Wrede was one of the wealthiest individuals in the Swedish Empire, acquiring many estates across both Sweden and Finland. His primary seat was Östanå Castle which he acquired in 1681. For his service to the crown, he was created Count of Östanå on 10 December 1687.

In addition to Östanå, he held several other significant titles and properties:
- Baron of Tjolöholm.
- Lord of Fånö, Häringe, Harviala, Elimä, Harbonäs, Ålhult, and Eksjö-Hofgård.

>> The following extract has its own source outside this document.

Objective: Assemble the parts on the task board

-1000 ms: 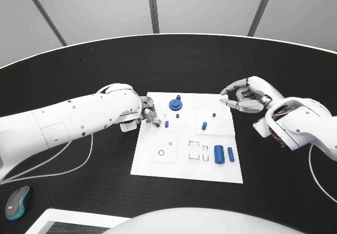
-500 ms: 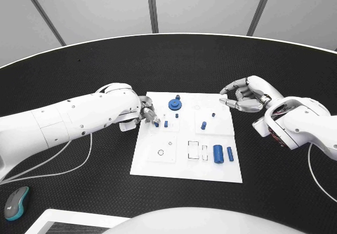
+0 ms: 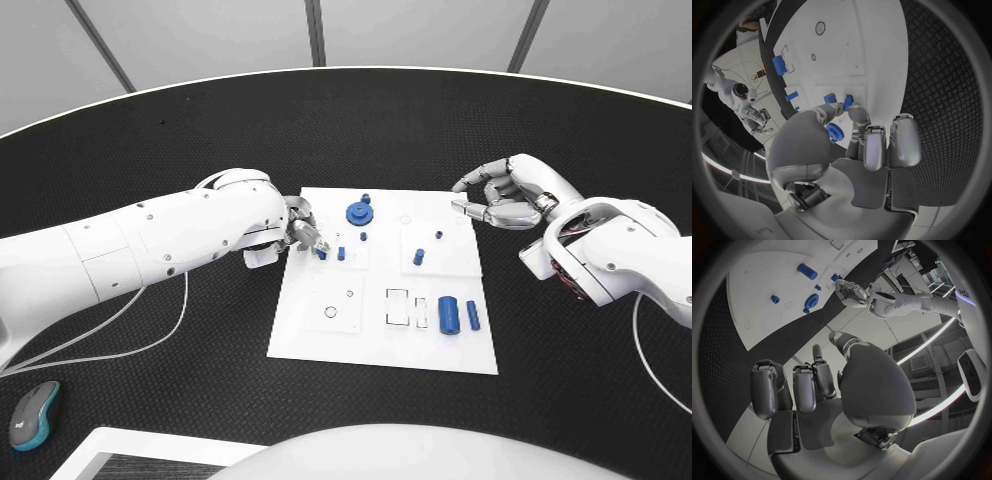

Wrede married Brita Cruus af Gudhem on 19 May 1672. Brita Cruus was the daughter of Agneta Horn, and the great-granddaughter of Axel Oxenstierna. They had four children:
- Carl Casper Wrede (1673–1701), Royal Chamberlain and Vice Court Marshal. Died unmarried in Laiuse.
- Agneta Wrede (1674–1730), married in 1693 to Axel Johan Lillie.
- Sofia Wrede (1676–1707), married in 1707 to the royal councilor and field marshal Count Erik Sparre af Sundby. Died in childbirth.
- Lars Wrede (1678–1704), Captain of the Life Guards. Died unmarried in Paris.
His sons, Carl Casper and Lars, both predeceased him without children, leading to the extinction of his countly branch of the family upon his death in 1712.

== Death and legacy ==
Wrede died in Stockholm on the night of 6 December 1712. His death marked the extinction of the countly line of Wrede af Elimä. He was initially buried in Jakob's Church before being moved to the Cruus family vault in Björklinge Church in Uppsala County. He is buried next to his wife, Brita Cruus.

A dirge was composed for his burial reflected on his legal knowledge and service to the Swedish Crown:

The reason of his deep soul was a Themis in the North,
his memory was for us a pantry of statutes,
the sea of his tongue could not be poor in words! —
All now lies buried in the black earth.